将 XML 文件拆分为多个文件,每个文件包含 500 个标签
我有一个大(1 GB)文件,需要将其拆分为较小的文件。我希望每个较小的文件包含 500 个
标记。
以下是大型 XML 文件的一小段:
<?xml version="1.0"?><RESULT>
<header>
<site>http://www.thomascook.fr</site>
<marque>ThomasCook France</marque>
<logo>http://www.example.com/example.gif</logo>
</header>
<OFFER>
<IFF>5810</IFF>
<TO>TCF</TO>
<COUNTRY>Chypre</COUNTRY>
<REGION>Chypre du Sud</REGION>
<HOTELNAME>Elias Beach & Country Club</HOTELNAME>
<DESCRIPTION>....</DESCRIPTION>
<TYPE>Sejour</TYPE>
<STARS>5.0</STARS>
<THEMAS>Plage directe;Special enfant;Bien-Etre-Fitness</THEMAS>
<THUMBNAIL>http://example.com/example.jpg</THUMBNAIL>
<URL>http://example.com/example.html</URL>
<DATE>
<BROCHURE>TCFB</BROCHURE>
<DURATION>7</DURATION>
<DURATION_VAR>6_6-9</DURATION_VAR>
<BOARD>Demi-pension</BOARD>
<DEPARTURE>27.2.2011</DEPARTURE>
<RETURN>6.3.2011</RETURN>
<DEPARTURE_CITY>PAR</DEPARTURE_CITY>
<ARRIVAL_CITY>LCA</ARRIVAL_CITY>
<PRICE>790</PRICE>
<URL>http://example.com/other-example.html</URL>
</DATE>
</OFFER>
<OFFER>
(etc)
</OFFER>
我怎样才能做到这一点?
I have a large (1 GB) file that I need to split into smaller files.
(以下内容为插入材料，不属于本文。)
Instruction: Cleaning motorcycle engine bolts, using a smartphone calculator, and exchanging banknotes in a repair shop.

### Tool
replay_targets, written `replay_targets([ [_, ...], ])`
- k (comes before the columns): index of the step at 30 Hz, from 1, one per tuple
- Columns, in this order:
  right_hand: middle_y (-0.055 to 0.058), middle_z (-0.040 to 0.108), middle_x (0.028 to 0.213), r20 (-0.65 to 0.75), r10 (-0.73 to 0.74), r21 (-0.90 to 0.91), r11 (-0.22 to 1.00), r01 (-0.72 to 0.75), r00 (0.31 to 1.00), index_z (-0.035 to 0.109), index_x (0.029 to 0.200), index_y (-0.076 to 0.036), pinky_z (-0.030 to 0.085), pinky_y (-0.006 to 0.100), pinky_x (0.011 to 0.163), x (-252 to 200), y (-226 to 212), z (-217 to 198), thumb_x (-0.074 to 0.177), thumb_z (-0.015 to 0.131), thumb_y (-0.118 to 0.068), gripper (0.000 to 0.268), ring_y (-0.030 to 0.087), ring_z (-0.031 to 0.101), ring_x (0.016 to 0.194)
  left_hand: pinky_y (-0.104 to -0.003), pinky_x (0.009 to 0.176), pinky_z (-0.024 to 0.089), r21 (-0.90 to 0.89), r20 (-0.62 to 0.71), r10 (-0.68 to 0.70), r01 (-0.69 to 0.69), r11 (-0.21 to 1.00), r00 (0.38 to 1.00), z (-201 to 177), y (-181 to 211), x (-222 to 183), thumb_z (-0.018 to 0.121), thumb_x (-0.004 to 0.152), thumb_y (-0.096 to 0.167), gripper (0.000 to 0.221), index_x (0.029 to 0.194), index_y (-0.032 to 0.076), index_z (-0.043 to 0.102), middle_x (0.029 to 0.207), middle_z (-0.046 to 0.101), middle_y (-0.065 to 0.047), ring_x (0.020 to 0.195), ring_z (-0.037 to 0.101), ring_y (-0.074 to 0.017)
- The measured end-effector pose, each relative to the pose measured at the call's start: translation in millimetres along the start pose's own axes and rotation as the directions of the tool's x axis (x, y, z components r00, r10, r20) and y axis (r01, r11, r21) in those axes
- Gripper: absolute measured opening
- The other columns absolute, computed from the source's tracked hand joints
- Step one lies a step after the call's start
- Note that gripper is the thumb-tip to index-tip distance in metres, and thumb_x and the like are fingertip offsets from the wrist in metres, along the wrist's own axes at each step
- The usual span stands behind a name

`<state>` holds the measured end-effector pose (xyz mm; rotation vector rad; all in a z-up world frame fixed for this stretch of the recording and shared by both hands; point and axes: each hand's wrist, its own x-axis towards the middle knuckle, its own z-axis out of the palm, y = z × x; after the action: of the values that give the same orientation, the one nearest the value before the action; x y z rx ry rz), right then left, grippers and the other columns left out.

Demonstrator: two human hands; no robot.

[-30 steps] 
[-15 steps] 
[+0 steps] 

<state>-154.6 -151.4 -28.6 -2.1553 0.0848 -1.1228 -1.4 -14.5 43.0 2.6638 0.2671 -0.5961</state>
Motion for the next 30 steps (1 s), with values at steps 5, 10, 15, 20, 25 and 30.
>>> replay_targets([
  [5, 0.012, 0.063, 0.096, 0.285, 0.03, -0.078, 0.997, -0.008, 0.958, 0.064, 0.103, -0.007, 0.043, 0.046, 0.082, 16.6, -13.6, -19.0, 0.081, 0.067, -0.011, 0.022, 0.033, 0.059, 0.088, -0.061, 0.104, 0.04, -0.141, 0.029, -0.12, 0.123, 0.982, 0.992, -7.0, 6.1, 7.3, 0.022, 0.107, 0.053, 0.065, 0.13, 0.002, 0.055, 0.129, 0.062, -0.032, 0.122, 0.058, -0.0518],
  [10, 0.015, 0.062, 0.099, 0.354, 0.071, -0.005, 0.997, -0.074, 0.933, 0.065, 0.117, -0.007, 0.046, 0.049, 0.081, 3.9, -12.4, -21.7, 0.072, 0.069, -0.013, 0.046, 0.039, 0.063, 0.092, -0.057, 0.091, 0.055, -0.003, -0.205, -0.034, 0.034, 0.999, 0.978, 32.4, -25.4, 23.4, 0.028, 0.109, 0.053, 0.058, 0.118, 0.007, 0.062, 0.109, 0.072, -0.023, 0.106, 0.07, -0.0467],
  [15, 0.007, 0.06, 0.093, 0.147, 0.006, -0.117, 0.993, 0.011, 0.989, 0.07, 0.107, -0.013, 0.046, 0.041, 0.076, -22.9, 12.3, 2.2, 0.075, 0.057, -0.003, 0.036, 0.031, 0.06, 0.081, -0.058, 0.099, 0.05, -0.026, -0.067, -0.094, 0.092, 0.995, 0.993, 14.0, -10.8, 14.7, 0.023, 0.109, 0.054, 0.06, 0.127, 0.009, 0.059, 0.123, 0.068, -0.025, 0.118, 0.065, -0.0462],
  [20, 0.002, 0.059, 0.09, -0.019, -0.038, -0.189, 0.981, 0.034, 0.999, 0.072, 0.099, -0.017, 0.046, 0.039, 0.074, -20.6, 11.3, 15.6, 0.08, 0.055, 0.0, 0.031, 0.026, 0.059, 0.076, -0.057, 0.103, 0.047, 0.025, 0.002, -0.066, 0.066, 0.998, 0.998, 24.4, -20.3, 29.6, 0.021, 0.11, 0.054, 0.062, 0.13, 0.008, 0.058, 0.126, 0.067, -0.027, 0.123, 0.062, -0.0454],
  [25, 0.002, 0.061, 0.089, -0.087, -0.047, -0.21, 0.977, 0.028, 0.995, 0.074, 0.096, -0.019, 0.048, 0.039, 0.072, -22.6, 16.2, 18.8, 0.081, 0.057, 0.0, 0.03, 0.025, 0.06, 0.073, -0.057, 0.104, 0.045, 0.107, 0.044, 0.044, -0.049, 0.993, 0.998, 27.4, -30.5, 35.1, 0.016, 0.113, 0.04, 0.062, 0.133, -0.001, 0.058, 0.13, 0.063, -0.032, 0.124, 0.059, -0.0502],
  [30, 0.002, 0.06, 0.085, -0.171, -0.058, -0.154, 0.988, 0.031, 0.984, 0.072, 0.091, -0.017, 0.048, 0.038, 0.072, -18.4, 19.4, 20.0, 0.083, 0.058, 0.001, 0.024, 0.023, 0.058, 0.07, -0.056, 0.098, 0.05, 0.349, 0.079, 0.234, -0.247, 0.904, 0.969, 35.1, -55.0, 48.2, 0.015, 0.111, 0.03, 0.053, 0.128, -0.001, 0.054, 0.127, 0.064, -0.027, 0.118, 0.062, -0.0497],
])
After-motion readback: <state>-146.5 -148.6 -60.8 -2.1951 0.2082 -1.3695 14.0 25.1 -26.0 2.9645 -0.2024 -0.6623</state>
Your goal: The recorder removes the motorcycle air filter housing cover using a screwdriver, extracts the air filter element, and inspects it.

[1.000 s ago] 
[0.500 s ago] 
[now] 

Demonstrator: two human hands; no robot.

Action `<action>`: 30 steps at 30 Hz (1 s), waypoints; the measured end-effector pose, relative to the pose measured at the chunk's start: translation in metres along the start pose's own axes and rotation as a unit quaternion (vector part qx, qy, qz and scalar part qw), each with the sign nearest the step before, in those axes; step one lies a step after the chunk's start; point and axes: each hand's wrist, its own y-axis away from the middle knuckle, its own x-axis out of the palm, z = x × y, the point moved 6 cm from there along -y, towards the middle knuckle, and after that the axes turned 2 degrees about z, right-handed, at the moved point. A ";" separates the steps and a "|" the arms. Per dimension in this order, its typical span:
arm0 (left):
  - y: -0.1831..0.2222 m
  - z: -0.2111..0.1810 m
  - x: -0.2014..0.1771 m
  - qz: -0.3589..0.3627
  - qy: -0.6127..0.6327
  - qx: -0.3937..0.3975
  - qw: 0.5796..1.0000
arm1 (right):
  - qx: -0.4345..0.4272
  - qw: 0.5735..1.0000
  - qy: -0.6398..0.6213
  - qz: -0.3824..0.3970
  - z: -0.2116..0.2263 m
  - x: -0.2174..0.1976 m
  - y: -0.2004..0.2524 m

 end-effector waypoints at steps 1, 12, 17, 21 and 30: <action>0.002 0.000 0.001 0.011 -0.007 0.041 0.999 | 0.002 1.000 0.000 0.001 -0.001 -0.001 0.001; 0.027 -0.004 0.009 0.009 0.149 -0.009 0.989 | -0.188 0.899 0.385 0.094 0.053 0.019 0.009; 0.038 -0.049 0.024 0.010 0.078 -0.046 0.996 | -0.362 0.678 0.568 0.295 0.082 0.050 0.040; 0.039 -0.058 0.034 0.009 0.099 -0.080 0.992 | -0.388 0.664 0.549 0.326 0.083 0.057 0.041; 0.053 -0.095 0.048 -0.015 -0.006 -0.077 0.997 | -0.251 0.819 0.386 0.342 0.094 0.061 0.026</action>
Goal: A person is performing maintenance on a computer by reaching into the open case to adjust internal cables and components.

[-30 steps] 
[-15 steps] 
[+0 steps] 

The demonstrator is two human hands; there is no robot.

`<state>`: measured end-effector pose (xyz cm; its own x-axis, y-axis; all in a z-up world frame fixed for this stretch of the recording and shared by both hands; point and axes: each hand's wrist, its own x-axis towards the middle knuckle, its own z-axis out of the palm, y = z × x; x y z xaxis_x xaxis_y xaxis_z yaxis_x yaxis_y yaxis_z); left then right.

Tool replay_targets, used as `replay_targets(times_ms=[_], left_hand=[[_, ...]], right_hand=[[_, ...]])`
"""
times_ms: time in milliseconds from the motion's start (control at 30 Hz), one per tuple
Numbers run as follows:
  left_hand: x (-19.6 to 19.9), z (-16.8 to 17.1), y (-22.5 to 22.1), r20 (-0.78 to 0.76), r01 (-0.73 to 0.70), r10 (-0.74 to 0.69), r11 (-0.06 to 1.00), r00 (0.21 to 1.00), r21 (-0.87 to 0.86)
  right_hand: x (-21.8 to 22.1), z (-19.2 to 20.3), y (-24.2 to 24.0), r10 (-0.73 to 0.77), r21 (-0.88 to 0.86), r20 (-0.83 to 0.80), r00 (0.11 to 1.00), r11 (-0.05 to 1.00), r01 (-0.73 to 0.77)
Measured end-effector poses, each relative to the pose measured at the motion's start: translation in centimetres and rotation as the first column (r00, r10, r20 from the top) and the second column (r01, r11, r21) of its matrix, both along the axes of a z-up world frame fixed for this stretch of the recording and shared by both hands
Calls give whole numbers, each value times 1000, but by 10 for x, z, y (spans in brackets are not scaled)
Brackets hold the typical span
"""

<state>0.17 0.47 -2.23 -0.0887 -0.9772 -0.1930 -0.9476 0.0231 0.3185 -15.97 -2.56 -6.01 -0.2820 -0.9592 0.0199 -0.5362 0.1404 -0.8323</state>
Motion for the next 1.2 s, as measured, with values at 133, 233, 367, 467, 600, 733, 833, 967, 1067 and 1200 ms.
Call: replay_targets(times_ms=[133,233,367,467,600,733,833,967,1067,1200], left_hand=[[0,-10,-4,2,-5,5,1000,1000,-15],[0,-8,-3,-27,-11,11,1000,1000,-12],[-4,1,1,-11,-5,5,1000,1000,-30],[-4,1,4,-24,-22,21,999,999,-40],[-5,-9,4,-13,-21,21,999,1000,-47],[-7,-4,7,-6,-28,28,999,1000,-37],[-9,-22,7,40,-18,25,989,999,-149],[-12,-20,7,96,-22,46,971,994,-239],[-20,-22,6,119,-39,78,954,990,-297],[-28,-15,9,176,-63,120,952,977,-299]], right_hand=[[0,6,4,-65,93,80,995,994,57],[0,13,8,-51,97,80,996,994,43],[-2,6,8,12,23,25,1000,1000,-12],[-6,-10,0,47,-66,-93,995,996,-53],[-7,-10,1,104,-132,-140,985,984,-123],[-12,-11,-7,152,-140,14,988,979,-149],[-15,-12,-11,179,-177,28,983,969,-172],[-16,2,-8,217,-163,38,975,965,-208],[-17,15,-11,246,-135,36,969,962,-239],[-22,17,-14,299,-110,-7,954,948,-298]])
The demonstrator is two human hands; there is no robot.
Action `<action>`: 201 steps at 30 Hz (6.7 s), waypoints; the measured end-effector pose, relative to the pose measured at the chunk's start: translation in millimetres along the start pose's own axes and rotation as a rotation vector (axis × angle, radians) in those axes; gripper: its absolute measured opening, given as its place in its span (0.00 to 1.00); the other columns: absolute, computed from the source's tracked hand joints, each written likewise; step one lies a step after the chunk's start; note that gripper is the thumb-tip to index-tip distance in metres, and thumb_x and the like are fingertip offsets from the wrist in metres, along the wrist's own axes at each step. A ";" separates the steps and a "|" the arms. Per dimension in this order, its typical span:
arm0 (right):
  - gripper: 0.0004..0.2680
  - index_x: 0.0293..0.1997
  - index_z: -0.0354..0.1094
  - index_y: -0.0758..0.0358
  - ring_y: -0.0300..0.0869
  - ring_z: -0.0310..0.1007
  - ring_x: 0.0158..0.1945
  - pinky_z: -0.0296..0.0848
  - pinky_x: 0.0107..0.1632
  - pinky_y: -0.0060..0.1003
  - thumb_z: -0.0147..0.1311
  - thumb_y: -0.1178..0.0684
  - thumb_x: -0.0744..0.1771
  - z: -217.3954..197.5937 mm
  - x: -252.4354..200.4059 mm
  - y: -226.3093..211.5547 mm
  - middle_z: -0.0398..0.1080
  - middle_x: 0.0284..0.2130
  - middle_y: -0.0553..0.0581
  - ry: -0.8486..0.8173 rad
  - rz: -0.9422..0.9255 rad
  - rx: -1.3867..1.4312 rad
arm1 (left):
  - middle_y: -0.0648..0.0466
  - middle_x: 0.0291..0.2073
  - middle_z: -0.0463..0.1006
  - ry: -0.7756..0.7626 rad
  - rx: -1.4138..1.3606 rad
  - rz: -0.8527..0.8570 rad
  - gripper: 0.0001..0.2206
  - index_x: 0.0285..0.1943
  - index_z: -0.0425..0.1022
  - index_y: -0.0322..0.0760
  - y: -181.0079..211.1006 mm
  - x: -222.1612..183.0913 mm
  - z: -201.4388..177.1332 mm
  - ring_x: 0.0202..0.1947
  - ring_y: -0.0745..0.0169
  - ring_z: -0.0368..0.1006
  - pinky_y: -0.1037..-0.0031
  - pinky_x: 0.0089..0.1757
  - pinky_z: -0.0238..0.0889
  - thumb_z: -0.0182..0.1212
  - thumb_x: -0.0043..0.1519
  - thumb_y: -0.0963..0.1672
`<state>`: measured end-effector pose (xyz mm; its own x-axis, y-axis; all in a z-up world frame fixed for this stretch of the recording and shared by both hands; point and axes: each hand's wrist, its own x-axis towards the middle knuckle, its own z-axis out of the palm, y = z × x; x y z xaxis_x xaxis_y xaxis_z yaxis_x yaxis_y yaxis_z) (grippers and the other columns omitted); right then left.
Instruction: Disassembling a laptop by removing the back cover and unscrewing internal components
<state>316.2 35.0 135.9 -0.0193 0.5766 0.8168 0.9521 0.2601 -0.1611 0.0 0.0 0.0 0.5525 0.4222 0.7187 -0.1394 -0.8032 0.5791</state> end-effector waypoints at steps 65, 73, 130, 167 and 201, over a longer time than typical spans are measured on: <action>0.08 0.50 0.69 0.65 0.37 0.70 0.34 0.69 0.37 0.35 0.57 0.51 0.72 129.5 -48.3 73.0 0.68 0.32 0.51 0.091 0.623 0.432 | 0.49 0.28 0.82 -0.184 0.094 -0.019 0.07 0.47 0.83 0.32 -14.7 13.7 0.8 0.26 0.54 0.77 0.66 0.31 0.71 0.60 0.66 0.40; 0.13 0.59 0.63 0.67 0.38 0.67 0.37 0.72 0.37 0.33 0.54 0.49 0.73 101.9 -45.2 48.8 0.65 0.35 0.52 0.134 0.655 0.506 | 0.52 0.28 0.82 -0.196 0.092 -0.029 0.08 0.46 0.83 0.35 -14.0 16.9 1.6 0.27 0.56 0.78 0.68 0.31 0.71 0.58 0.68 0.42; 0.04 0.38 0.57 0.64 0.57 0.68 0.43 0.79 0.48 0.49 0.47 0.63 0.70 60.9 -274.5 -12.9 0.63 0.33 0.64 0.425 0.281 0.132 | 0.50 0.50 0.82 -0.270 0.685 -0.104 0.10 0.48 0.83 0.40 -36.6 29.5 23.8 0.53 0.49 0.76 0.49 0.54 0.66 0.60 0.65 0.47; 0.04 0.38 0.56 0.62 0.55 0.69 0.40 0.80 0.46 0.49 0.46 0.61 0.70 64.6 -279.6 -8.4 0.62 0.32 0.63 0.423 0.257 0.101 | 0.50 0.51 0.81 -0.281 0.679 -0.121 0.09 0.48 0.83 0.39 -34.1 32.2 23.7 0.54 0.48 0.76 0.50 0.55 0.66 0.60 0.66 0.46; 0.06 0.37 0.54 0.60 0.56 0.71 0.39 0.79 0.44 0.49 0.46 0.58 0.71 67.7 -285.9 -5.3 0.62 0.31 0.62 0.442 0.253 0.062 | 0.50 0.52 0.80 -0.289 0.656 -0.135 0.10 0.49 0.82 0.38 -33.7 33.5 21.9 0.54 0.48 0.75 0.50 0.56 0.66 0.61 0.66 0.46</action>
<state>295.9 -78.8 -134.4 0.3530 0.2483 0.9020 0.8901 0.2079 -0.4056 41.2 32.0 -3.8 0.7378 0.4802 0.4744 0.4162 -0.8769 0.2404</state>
I want each smaller file to contain 500 of the <OFFER>
tags.
Here is a small snippet of the large XML file:
<?xml version="1.0"?><RESULT>
<header>
<site>http://www.thomascook.fr</site>
<marque>ThomasCook France</marque>
<logo>http://www.example.com/example.gif</logo>
</header>
<OFFER>
<IFF>5810</IFF>
<TO>TCF</TO>
<COUNTRY>Chypre</COUNTRY>
<REGION>Chypre du Sud</REGION>
<HOTELNAME>Elias Beach & Country Club</HOTELNAME>
<DESCRIPTION>....</DESCRIPTION>
<TYPE>Sejour</TYPE>
<STARS>5.0</STARS>
<THEMAS>Plage directe;Special enfant;Bien-Etre-Fitness</THEMAS>
<THUMBNAIL>http://example.com/example.jpg</THUMBNAIL>
<URL>http://example.com/example.html</URL>
<DATE>
<BROCHURE>TCFB</BROCHURE>
<DURATION>7</DURATION>
<DURATION_VAR>6_6-9</DURATION_VAR>
<BOARD>Demi-pension</BOARD>
<DEPARTURE>27.2.2011</DEPARTURE>
<RETURN>6.3.2011</RETURN>
<DEPARTURE_CITY>PAR</DEPARTURE_CITY>
<ARRIVAL_CITY>LCA</ARRIVAL_CITY>
<PRICE>790</PRICE>
<URL>http://example.com/other-example.html</URL>
</DATE>
</OFFER>
<OFFER>
(etc)
</OFFER>
How can I do this?
如果你对这篇内容有疑问,欢迎到本站社区发帖提问 参与讨论,获取更多帮助,或者扫码二维码加入 Web 技术交流群。
绑定邮箱获取回复消息
由于您还没有绑定你的真实邮箱,如果其他用户或者作者回复了您的评论,将不能在第一时间通知您!
发布评论
评论(2)
从你的英语中我了解到你想将一个大的 XML 文件分割成多个小文件。最好的是 http://vtd-xml.sourceforge.net/
Sample Code,如下代码将基于XPath、TopTag/ChildTag分割大xml
From you english I understand that you want to split a big XML file into multiple small files. The best one is http://vtd-xml.sourceforge.net/
Sample Code, the following code will split the big xml based on XPath, TopTag/ChildTag
作为一个编程问题,这只是一个 stax 编程问题。
每 500 个元素都会进行必要的调用来结束元素和文档、关闭文件、打开新文件、启动新文件,然后继续。如果您有一个程序可以在 stax 中写入一个文件,那么写入多个文件也没有太大区别。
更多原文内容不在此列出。